Aux environs de 1840, on la trouve encore dans quelques bureaux d’architectes et de dessinateurs. Aujourd’hui, la « table Tronchin » figure au rang des curiosités, très recherchée par les amateurs de meubles témoins d’une époque révolue, tant pour son aspect utile que décoratif.
Parmi les ébénistes les plus célèbres de leur époque, Joseph Canabas ou encore Louis Dufour mettent à l’honneur la table « à la Tronchin ». Leurs meubles se transforment avec eux en de vrais « bijoux de mécanismes » laissés à nus.
Joseph Gengenbach dit Canabas (1715-1797) – maîtrise en 1766 : D’origine allemande, Canabas arrive à Paris dans les années 1740. A la fois ébéniste et menuisier, il utilise aussi bien le placage que le bois massif. Ses talents furent employés à cette époque par des ébénistes fameux, comme Jean-François Oeben ou Pierre Migeon. Le livre des ouvriers de ce dernier, qui est aussi marchand, témoigne des livraisons de meubles de Canabas jusqu’en 1761. Une fois obtenues ses lettres de maîtrise, il déploie son activité au service d’une clientèle privée et quelques marchands. Canabas s'impose alors comme un spécialiste des meubles fantaisies, pratiques et souvent de conception nouvelle. Il réalise ainsi un grand nombre de meubles menus et soignés au cours de sa carrière. La manière de Joseph Canabas est très particulière : il emploie des bois d'acajou d'une qualité exceptionnelle, d'une admirable couleur, d'un grain très serré et il se distingue dans la perfection de leur ébénisterie. Une sobriété extrême est de mise et ne laisse place pour tout décor qu’à quelques moulures discrètes. Les bronzes sont pratiquement absents.
Louis Dufour – maîtrise en 1764 : Ce menuisier, établi successivement rue de Vaugirard, dans le faubourg Saint-Germain, puis rue Saint-Hyacinthe, travaille jusqu’au début de la Révolution. Il est spécialisé dans les meubles à mécanique et fabrique notamment des fauteuils de malades transformables en lit, des échelles de bibliothèque et des tables à plusieurs usages.
David Roentgen (1743-1807) – maîtrise en 1780 : Justement célèbre pour son exceptionnel talent et sa personnalité, cet ébéniste d’origine allemande ne posséda jamais d’atelier à Paris. Il y ouvre tout de même un dépôt après y avoir obtenu ses lettres de maîtrise et travaille pour de nombreux clients français, notamment le Roi et la Reine.
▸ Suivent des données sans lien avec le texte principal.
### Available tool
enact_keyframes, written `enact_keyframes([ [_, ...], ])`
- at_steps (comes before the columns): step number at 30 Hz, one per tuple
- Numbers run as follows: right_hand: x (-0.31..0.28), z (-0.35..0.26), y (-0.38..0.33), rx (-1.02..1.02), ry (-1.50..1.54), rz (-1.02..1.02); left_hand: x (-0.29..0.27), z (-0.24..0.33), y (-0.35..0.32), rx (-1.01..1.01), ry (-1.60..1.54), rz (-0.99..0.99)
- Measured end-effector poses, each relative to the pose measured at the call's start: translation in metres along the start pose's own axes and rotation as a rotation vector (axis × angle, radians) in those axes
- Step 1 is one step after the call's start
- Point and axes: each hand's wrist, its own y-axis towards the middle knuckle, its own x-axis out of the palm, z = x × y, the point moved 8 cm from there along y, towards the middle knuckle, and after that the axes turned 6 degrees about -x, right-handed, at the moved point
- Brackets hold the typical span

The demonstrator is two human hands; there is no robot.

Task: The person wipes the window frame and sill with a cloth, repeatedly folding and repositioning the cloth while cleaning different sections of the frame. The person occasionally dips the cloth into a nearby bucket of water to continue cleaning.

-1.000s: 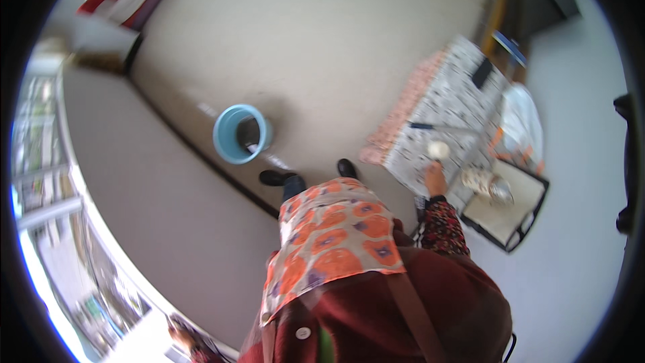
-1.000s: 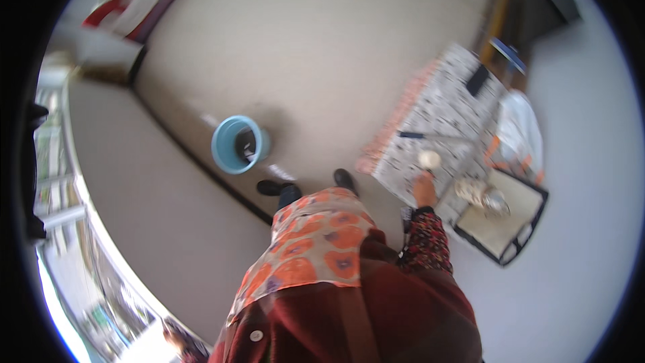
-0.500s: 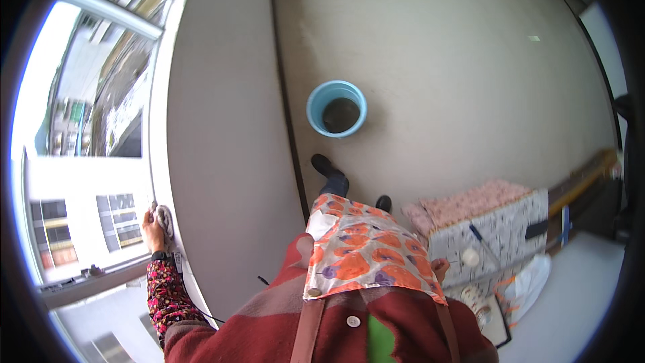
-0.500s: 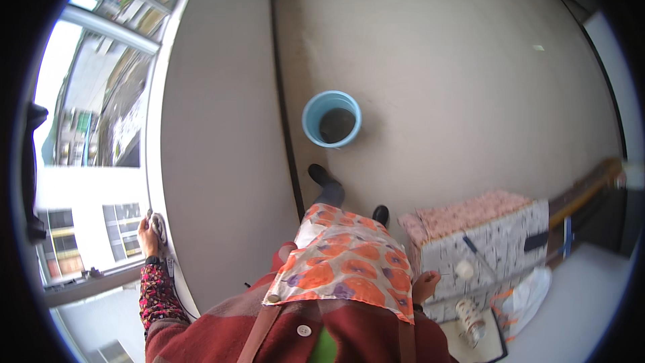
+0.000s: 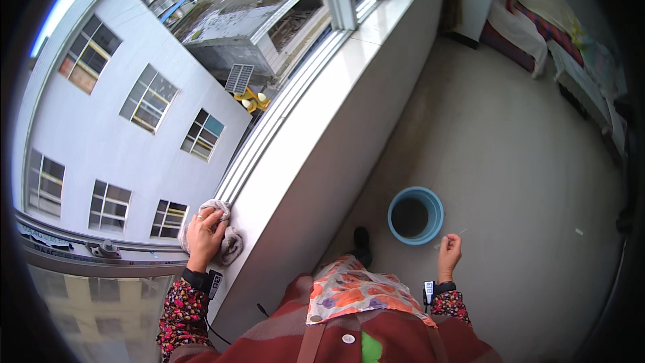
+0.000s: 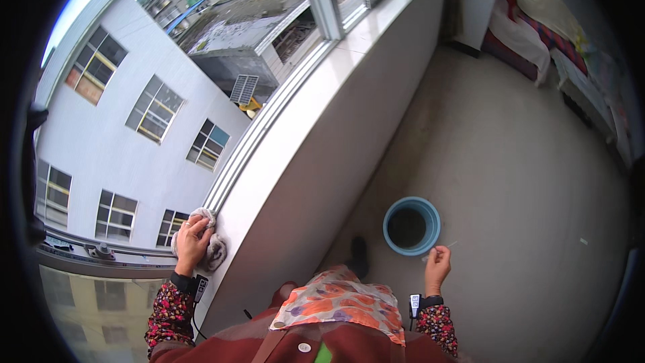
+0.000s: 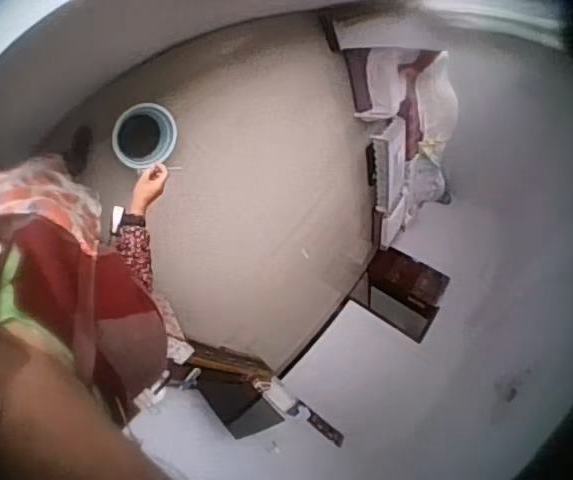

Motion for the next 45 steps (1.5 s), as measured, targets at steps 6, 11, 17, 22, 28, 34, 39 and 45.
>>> enact_keyframes([
  [6, 0.203, -0.132, 0.041, -0.229, 0.190, -0.417, 0.005, 0.004, 0.062, 0.014, -0.138, -0.083],
  [11, 0.237, -0.215, 0.044, -0.406, 0.182, -0.524, 0.008, 0.022, 0.068, 0.040, -0.203, -0.188],
  [17, 0.248, -0.306, 0.067, -0.617, 0.332, -0.490, 0.007, 0.045, 0.065, 0.161, -0.164, -0.225],
  [22, 0.250, -0.359, 0.063, -0.705, 0.454, -0.532, 0.000, 0.061, 0.072, 0.191, -0.201, -0.226],
  [28, 0.237, -0.414, 0.043, -0.834, 0.501, -0.583, -0.007, 0.079, 0.091, 0.135, -0.272, -0.388],
  [34, 0.245, -0.408, 0.129, -0.836, 0.458, -0.490, 0.035, 0.171, 0.214, 0.395, -0.287, -0.282],
  [39, 0.250, -0.371, 0.206, -0.745, 0.434, -0.442, 0.093, 0.241, 0.320, 0.438, -0.305, -0.295],
  [45, 0.246, -0.368, 0.240, -0.696, 0.437, -0.445, 0.105, 0.296, 0.382, 0.457, -0.311, -0.300],
])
Les marqueteries constituent l’un des aspects les plus typiques de la manière de Roentgen. Tableaux de marqueterie, tant dans la finesse des motifs que dans les nuances de teintes, d’une qualité technique sans équivalent, elles représentent des bouquets et des guirlandes de fleurs suspendus à des rubans, des oiseaux perchés, des insectes, des trophées ou encore des paysages avec architectures et personnages. Ces marqueteries remarquables habillent notamment des commodes, des encoignures et des petites tables. Son bois favori est l’acajou mais il utilise aussi des bois tels que le bois de violette, la loupe de noyer et l’ébène. Le second volet caractéristique de l’œuvre de Roentgen est celui des meubles mécaniques avec leur mécanisme à secret. Une simple aiguille permet ainsi de déclencher l’ouverture d’un meuble, un bouton, dissimulé sous la ceinture libère des tiroirs sans poignée et quantités de systèmes d’une grande ingéniosité et d’une grande complexité font surgir des pupitres, des tablettes, des miroirs de toilette ou des casiers secrets qui équipent toute sorte de meubles comme la table « à la Tronchin ».